◆ Aim of the exercise ◆
Copy out, from the entries below, each line that holds the string "geometry".

****************************************

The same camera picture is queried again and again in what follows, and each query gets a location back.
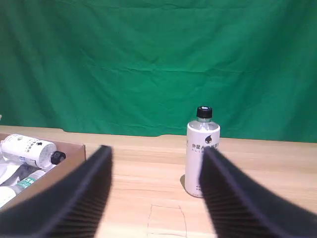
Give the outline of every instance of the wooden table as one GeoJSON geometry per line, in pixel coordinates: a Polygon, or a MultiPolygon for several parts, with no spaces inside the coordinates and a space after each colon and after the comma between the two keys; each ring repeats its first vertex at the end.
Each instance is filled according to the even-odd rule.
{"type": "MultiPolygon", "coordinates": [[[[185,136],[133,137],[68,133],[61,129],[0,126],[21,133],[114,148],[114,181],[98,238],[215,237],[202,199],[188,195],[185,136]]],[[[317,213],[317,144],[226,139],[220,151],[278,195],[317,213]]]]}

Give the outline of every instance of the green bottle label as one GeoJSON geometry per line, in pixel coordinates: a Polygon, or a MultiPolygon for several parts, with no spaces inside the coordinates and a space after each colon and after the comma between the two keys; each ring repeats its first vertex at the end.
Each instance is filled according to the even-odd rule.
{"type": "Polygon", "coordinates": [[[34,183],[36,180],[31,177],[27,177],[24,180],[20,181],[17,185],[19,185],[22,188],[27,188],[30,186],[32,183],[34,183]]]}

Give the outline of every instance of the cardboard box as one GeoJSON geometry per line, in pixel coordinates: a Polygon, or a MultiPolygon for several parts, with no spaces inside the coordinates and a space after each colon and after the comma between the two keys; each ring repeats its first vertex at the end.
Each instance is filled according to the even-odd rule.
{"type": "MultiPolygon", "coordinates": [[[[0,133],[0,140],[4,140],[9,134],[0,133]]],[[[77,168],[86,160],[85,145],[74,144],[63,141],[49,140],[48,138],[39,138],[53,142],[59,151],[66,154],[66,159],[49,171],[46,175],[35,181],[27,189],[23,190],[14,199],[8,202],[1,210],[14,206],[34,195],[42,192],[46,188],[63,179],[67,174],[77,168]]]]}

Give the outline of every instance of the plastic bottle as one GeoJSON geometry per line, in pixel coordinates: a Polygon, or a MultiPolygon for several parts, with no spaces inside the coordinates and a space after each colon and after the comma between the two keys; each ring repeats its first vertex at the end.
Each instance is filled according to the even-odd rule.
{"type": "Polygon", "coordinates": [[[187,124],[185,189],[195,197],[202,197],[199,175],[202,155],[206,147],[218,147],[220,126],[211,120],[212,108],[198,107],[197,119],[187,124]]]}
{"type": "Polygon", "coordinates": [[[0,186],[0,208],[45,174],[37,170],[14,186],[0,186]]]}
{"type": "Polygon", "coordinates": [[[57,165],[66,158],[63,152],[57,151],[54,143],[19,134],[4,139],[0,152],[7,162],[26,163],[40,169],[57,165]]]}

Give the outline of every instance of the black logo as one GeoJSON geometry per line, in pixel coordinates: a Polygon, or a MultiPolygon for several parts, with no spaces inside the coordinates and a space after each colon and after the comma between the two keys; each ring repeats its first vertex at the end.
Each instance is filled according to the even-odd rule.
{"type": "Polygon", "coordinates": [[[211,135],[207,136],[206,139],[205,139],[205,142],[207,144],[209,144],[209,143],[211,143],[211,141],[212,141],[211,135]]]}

****************************************

◆ Problem solution ◆
Give the outline of every instance of the wooden table as one GeoJSON geometry per line, in pixel coordinates: a Polygon, or a MultiPolygon for several parts, with no spaces inside the coordinates and a space after each colon and after the comma between the two keys; each ring repeats its first vertex at the end.
Give the outline of every instance of the green bottle label as one GeoJSON geometry per line, in pixel coordinates: a Polygon, or a MultiPolygon for several parts, with no spaces inside the coordinates and a space after each colon and after the comma between the two keys; each ring repeats its first vertex at the end.
Give the outline of every instance of the cardboard box as one GeoJSON geometry per line, in pixel coordinates: a Polygon, or a MultiPolygon for several parts, with no spaces inside the coordinates and a space after each colon and after the comma between the two keys; each ring repeats its first vertex at the end.
Give the outline of every instance of the plastic bottle as one GeoJSON geometry per line, in pixel coordinates: a Polygon, or a MultiPolygon for several parts, with no spaces inside the coordinates and a space after each colon and after the comma between the two keys; each ring repeats its first vertex at the end.
Give the outline of every instance of the black logo as one GeoJSON geometry per line, in pixel coordinates: a Polygon, or a MultiPolygon for several parts, with no spaces inside the coordinates and a space after each colon and after the comma between the two keys; each ring repeats its first vertex at the end.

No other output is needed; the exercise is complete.